» **Work task**
Find every line of the records that has "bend" and return it.

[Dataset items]
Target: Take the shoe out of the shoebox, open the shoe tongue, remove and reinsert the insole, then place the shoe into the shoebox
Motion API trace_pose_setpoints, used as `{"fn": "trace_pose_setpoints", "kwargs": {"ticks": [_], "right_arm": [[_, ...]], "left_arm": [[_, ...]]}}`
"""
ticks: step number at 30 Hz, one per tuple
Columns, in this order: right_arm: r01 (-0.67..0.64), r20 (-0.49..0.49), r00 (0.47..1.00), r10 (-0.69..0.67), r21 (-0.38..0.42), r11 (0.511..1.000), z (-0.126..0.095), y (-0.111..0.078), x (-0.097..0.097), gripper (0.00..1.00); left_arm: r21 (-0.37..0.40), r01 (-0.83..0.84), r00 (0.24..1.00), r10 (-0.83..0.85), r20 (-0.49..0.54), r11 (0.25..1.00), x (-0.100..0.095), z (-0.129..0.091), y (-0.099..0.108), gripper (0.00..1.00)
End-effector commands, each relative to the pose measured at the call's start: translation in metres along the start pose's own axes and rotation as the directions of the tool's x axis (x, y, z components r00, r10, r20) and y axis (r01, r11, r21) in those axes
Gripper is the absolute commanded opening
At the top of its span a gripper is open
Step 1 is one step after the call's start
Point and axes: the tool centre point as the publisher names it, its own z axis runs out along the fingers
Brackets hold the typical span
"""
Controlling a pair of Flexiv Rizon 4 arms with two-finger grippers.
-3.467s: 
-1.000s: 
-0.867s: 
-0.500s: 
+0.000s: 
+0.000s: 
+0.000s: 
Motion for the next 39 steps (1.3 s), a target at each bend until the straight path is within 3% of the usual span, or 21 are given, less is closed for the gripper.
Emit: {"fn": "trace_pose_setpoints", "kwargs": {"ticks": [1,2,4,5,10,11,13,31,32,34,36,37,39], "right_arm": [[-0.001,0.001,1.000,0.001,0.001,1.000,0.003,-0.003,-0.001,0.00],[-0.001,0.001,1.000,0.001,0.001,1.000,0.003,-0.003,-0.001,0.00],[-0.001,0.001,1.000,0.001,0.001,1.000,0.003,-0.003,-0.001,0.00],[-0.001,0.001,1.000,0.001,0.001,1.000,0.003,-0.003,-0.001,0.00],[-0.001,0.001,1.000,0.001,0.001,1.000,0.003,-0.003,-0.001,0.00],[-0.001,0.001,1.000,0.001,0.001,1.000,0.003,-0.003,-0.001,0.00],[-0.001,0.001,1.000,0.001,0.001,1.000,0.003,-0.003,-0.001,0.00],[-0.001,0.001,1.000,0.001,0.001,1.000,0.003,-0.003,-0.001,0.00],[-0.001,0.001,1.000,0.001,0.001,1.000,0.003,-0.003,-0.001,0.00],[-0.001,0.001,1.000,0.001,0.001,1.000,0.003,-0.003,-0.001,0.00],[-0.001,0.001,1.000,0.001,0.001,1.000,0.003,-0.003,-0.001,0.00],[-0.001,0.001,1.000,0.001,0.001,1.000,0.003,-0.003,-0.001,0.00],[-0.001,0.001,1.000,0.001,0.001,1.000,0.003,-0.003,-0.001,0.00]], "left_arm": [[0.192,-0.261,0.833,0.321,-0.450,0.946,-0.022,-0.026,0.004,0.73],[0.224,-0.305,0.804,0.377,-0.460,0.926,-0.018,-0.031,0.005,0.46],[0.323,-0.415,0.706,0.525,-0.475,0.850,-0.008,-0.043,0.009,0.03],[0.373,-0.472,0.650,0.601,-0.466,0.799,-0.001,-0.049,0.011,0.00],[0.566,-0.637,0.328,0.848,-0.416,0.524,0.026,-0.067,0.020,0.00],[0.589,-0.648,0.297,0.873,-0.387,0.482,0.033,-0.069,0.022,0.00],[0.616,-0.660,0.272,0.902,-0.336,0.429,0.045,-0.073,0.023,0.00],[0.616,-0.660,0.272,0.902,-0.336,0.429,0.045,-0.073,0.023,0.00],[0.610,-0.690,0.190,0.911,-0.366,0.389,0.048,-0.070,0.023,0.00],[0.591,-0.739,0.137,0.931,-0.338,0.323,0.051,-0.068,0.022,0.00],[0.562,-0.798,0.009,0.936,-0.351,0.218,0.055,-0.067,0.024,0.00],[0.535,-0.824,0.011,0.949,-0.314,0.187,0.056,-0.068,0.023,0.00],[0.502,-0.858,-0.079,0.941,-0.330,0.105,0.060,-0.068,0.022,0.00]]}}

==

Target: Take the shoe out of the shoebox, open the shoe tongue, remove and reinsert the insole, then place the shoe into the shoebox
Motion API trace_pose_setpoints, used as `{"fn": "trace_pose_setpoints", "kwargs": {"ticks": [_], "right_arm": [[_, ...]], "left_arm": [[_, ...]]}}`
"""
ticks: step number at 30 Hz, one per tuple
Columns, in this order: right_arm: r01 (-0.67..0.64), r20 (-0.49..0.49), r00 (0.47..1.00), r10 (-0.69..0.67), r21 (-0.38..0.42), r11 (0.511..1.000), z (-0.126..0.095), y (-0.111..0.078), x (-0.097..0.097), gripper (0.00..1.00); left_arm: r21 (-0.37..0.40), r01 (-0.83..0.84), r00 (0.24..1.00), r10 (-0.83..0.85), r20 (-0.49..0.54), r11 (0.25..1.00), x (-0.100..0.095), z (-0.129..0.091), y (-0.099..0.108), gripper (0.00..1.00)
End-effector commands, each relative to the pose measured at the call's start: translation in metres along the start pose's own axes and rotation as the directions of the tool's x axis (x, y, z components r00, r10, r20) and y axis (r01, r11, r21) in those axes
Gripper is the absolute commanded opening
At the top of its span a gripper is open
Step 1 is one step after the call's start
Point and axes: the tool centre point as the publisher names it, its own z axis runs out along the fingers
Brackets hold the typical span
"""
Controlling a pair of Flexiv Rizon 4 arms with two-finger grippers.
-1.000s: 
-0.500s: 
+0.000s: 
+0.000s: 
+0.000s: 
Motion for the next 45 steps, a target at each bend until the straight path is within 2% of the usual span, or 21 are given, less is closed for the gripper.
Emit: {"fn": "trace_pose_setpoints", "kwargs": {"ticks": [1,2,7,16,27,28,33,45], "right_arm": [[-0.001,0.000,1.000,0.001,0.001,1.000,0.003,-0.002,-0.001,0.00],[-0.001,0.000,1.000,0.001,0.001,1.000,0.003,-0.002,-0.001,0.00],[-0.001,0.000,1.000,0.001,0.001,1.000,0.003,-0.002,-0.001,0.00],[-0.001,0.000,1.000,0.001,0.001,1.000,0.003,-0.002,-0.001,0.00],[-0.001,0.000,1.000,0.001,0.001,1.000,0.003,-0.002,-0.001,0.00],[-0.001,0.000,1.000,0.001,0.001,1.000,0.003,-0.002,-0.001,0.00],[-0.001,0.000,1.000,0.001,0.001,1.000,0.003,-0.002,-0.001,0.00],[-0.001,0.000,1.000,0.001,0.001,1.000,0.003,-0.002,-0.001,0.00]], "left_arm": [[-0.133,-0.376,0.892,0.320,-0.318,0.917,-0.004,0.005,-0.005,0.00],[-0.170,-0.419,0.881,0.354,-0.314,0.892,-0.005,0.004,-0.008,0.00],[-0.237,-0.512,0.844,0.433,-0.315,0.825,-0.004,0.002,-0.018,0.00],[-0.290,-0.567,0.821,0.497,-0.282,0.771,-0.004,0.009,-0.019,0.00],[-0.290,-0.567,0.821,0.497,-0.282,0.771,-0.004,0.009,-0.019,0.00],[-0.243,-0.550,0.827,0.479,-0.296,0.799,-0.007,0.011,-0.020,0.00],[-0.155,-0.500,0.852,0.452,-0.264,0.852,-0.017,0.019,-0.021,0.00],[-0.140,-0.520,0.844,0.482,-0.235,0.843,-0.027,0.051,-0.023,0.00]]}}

» **Response to this exercise**
Motion for the next 39 steps (1.3 s), a target at each bend until the straight path is within 3% of the usual span, or 21 are given, less is closed for the gripper.
Motion for the next 45 steps, a target at each bend until the straight path is within 2% of the usual span, or 21 are given, less is closed for the gripper.

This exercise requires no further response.